The University of California, Berkeley (UC Berkeley) and the University of California, Los Angeles (UCLA), meanwhile, have Pilipinx and Pilipino ceremonies.
Harvard University and California Polytechnic State University (Cal Poly) in San Luis Obispo have graduations for students with disabilities, while Harvard and Columbia University offer graduations for first-generation college students. Columbia’s ceremony also includes the “low-income community,” according to its website, and Cal Poly hosts “Monarch Commencement,” which “uplifts the academic accomplishments and personal successes of the undocumented and DACAmented.”
In a statement to Campus Reform, Grand Valley State University (GVSU) in Allendale, Mich., writes that its Asian, Lavender, Native American, Latinx, and Black ceremonies are “not ‘segregating graduation ceremonies by race,’ as some people and outlets have alleged.”
“These more intimate celebrations are a complement to GVSU’s Commencement and are open to all students and their supporters,” Brian Vernellis with University Communications continues.

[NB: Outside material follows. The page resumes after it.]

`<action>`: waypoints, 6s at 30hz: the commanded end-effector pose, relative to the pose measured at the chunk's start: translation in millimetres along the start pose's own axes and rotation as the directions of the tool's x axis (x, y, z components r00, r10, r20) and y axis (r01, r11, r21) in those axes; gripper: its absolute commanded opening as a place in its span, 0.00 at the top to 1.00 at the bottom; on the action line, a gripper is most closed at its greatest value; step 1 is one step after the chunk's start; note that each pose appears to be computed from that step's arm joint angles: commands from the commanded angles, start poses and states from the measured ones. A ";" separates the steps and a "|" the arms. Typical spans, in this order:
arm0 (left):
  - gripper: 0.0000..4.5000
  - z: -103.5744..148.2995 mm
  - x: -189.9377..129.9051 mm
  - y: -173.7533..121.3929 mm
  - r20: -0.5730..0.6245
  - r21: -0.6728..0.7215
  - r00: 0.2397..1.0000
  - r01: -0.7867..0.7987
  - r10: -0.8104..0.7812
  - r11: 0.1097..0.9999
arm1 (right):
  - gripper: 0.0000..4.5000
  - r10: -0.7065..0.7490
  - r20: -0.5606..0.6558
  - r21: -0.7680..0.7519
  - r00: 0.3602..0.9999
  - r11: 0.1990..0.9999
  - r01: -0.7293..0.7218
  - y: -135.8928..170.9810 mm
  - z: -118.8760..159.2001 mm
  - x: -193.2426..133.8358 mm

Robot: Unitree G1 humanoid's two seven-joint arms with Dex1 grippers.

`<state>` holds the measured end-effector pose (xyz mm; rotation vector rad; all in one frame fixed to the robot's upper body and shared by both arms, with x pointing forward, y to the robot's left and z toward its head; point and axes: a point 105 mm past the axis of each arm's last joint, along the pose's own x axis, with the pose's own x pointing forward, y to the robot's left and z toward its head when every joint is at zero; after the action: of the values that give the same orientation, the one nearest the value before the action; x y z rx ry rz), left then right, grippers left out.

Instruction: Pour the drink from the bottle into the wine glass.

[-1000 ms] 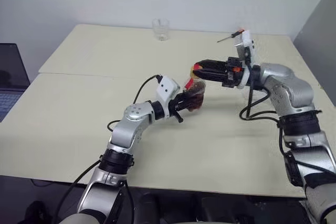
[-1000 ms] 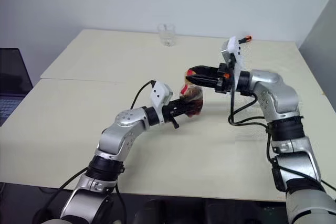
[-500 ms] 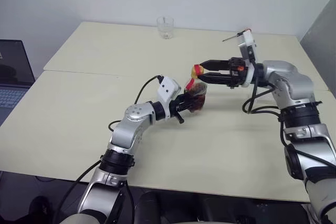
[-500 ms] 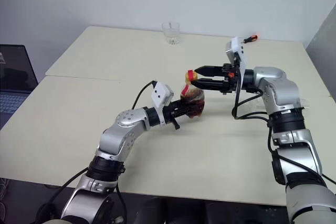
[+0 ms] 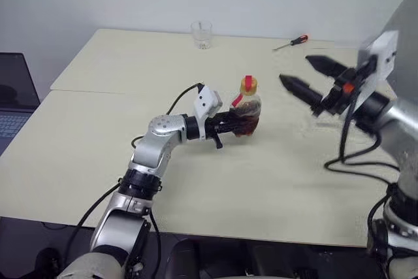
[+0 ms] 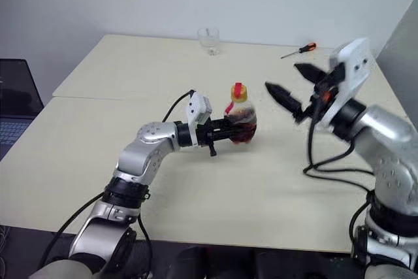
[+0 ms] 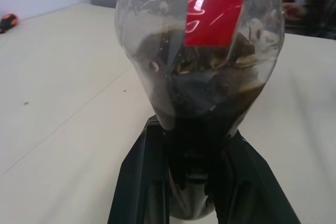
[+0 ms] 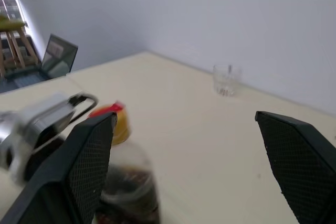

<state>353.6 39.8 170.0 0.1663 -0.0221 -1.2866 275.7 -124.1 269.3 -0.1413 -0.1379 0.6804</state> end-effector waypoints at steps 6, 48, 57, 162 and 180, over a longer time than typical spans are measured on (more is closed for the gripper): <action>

“GVSU is also proud to support celebrations leading up to commencement based on how students identify and how they chose to engage with the university,” he added.
University commencements can also include a catch-all multicultural ceremony. Columbia and Texas Woman’s University in Denton offer these commencements even as they host “Southwest Asian North African” and “La Raza” ceremonies.
Duke University recently explained its consolidation of affinity ceremonies in its student newspaper, The Chronicle.
“In previous years, there have been individual celebrations for students in the Asian/American & Pacific Islander, Latinx and Native American communities,” an Apr. 12 article reads.
Duke’s Center for Multicultural Affairs (CMA), however, will now host a catch-all ceremony, a decision that The Chronicle reports as “an intentional shift to ‘honor the [ever-evolving] representation of [its] student body,’ according to a post from the CMA’s Instagram.”
“Hosting one Multicultural Graduation Ceremony,” The Chronicle continues, “was more inclusive of students who identify with multiple identities, and was ‘institutionally more sustainable and feasible’ for staff members.”
Campus Reform contacted all relevant parties listed for comment and will update this article accordingly.